All potential lies in our bodies.

The body is the vehicle for our emotions. These tell us most about our experience because they are not intimidated into rationalizing contemporary culture, politics and society as natural and inevitable. No matter how easily we can accept and adapt to capitalist tedium, banality, and routine cruelty, there will always be a lingering not-quite-rightness felt in our bodies, and exposing that feeling is the most dangerous and powerful perspective for art in our time.

It is satisfying to think that if society is boring and lifeless, then the way out is to embrace adventure and the extreme. The problem is that capital accounts for this, and actually requires it, to create the appearance of dialog where there is none. There is no risk in being extreme. If there was, you wouldn't see corporations racing to see which can have the most intense flavor of potato chip, or whatever. So-called alternative culture, rather than being oppositional, is actually essential to late-capitalism.
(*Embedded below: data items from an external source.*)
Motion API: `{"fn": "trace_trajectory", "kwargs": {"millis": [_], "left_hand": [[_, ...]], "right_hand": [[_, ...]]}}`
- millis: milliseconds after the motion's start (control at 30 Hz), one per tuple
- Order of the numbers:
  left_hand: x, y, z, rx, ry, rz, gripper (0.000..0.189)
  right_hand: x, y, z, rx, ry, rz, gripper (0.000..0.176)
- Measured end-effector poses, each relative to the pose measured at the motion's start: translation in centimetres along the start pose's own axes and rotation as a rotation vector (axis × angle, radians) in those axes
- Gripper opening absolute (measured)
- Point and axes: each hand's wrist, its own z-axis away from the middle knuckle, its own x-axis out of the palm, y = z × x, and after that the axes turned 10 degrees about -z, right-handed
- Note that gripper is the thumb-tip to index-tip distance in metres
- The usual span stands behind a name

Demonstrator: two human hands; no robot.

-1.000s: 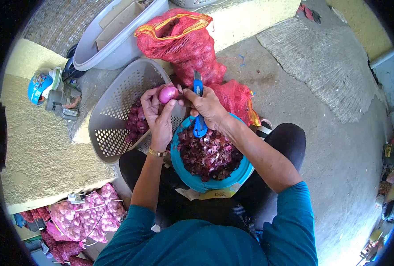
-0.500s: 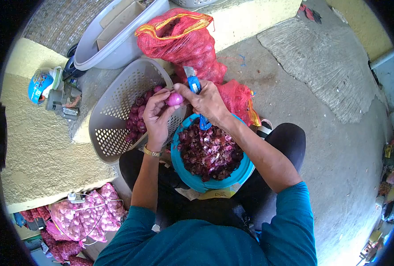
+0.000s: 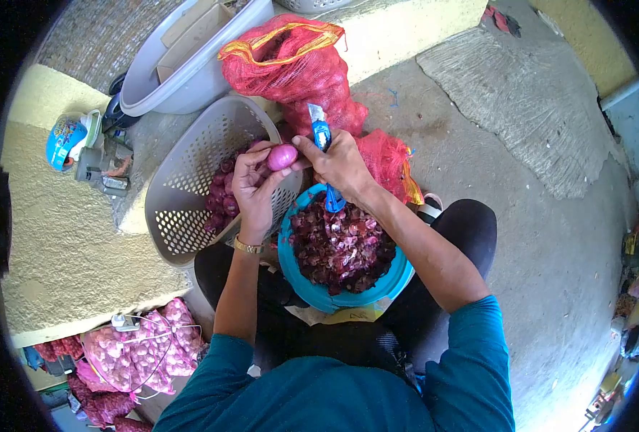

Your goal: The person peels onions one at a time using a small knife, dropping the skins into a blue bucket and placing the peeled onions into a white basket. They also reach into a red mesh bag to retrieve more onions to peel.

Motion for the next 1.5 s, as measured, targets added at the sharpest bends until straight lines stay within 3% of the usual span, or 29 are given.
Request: {"fn": "trace_trajectory", "kwargs": {"millis": [167,267,333,467,833,1000,1167,1333,1400,1433,1500], "left_hand": [[0.9,0.6,0.1,-0.053,0.094,-0.035,0.04],[1.0,0.4,0.4,-0.115,0.142,-0.114,0.046],[1.2,0.1,0.6,-0.136,0.14,-0.146,0.05],[1.3,-0.2,1.0,-0.068,0.173,-0.244,0.055],[0.9,-0.8,1.2,-0.002,0.169,-0.437,0.051],[1.4,-0.5,0.8,-0.156,0.172,-0.152,0.054],[1.3,-1.0,1.0,-0.13,0.204,-0.146,0.05],[1.3,-0.6,1.0,-0.128,0.152,-0.237,0.044],[1.1,-0.8,1.0,-0.289,0.145,0.114,0.036],[0.9,-0.7,0.9,-0.288,0.144,0.114,0.036],[0.3,-0.4,0.6,-0.453,0.161,0.502,0.028]], "right_hand": [[0.1,1.0,-0.2,0.003,0.002,-0.06,0.028],[0.6,0.4,0.2,-0.052,-0.07,0.053,0.027],[1.5,1.6,-0.4,-0.21,-0.028,-0.03,0.027],[0.8,2.8,-1.1,-0.167,0.066,0.131,0.025],[0.9,2.3,-1.2,-0.141,0.079,0.109,0.038],[0.7,3.0,-1.9,-0.173,0.132,0.015,0.037],[1.2,1.3,-0.7,-0.143,0.033,0.071,0.028],[0.7,2.7,-1.5,-0.254,0.117,0.169,0.026],[0.4,2.8,-1.7,-0.271,0.145,0.247,0.027],[0.2,3.0,-1.9,-0.198,0.157,0.162,0.029],[-0.1,2.5,-1.7,-0.045,0.137,0.055,0.033]]}}
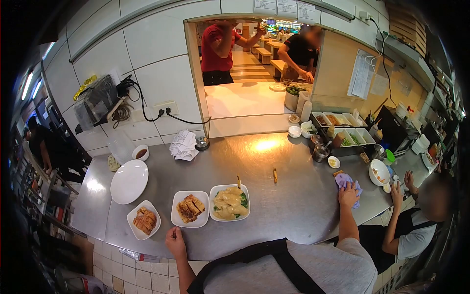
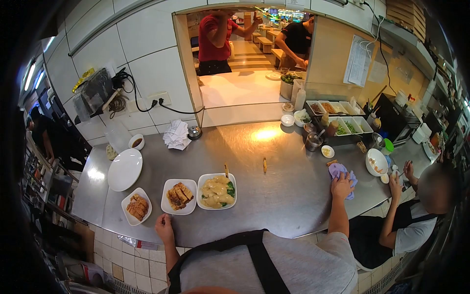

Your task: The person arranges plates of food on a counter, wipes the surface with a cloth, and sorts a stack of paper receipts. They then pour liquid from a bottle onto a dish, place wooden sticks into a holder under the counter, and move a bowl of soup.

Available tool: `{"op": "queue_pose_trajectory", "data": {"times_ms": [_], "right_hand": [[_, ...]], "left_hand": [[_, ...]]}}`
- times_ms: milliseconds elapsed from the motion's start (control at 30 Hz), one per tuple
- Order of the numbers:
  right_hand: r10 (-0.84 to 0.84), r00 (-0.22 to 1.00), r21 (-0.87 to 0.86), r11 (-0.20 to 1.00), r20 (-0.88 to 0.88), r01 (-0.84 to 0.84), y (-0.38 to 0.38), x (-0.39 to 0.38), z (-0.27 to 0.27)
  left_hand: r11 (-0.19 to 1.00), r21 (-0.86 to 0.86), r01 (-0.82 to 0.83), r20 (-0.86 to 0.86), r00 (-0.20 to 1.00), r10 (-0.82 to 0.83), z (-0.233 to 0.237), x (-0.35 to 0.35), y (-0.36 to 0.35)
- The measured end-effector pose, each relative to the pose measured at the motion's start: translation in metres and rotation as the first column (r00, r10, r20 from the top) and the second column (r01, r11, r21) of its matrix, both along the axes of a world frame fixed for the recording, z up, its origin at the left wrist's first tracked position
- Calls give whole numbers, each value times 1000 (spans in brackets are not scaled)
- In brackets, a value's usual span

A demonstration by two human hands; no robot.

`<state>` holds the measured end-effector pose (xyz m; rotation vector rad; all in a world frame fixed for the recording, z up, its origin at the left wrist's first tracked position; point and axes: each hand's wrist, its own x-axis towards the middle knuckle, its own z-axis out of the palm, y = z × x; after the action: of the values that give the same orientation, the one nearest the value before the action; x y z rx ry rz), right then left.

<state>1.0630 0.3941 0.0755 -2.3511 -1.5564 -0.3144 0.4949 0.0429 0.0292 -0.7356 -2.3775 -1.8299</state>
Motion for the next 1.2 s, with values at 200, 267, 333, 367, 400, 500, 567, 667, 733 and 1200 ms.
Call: {"op": "queue_pose_trajectory", "data": {"times_ms": [200,267,333,367,400,500,567,667,733,1200], "right_hand": [[15,1000,13,1000,-1,-15,2,3,-4],[32,999,42,999,11,-32,5,7,-12],[37,999,52,998,17,-38,6,8,-14],[33,999,45,998,17,-34,7,8,-14],[29,999,37,999,19,-29,7,8,-13],[25,999,43,999,27,-26,8,9,-16],[25,999,42,999,30,-26,8,8,-14],[22,999,34,999,34,-23,7,7,-14],[22,999,30,999,43,-23,6,8,-13],[26,1000,59,998,5,-26,2,9,-10]], "left_hand": [[1000,-16,11,10,1000,-11,7,3,-1],[1000,-10,3,-21,1000,-3,4,2,0],[1000,-3,-3,-31,1000,3,3,1,0],[1000,-1,-4,-25,1000,4,3,1,0],[1000,1,-5,-17,1000,5,3,2,0],[999,-32,-7,13,1000,8,5,2,0],[999,-34,-10,10,1000,10,6,3,0],[1000,-17,-6,6,1000,6,1,-1,1],[1000,-25,-7,5,1000,7,-2,1,-2],[1000,-16,3,-22,1000,-3,2,2,-1]]}}
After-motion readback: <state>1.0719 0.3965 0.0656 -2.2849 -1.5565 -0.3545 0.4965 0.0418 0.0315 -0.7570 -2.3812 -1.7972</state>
Punks and metalheads chafe and howl at the sight of their aesthetic being appropriated in pop culture. However, the problem is not that this is happening, but that it is even possible for punk and metal to be so easily integrated into the mainstream they claim to disdain. How much time do we need before we consider whether these movements are failed revolts? It should alarm us that these genres were created to confront a society that no longer exists. The disciplinary priests, bosses, and taste-makers of the past have receded into a network society that tricks us into thinking we are our own authority and pretends to reflect all our desires back to us by warping them in a permanently unchanging moment where the only possible culture is constructed from nostalgia. Now all music is retro, all fashion is kitsch, all film is remake, all art is irony, and all the big decisions have been made long ago.

The fact that capitalism can no longer produce modernity actually presents an incredible opportunity for artists who oppose this system, should we have the ambition to seize it. We are told that capitalism is the only system that can satisfy our desires, but it is the job of artists to expose this lie. Capitalism is the system that shuts down our desires, and makes a different future feel unimaginable. Our proposal for metal is for musicians, critics, and listeners to demand from each other an honestly radical culture that dares to imagine the world after capitalism, and that envisions freedom from the depression, anxiety, and despair that our current standstill produces. That freedom takes work, and it will never happen by retreating from politics, emotions, and conflict.

Freedom is an accomplishment, and is a result of synthesis and struggle.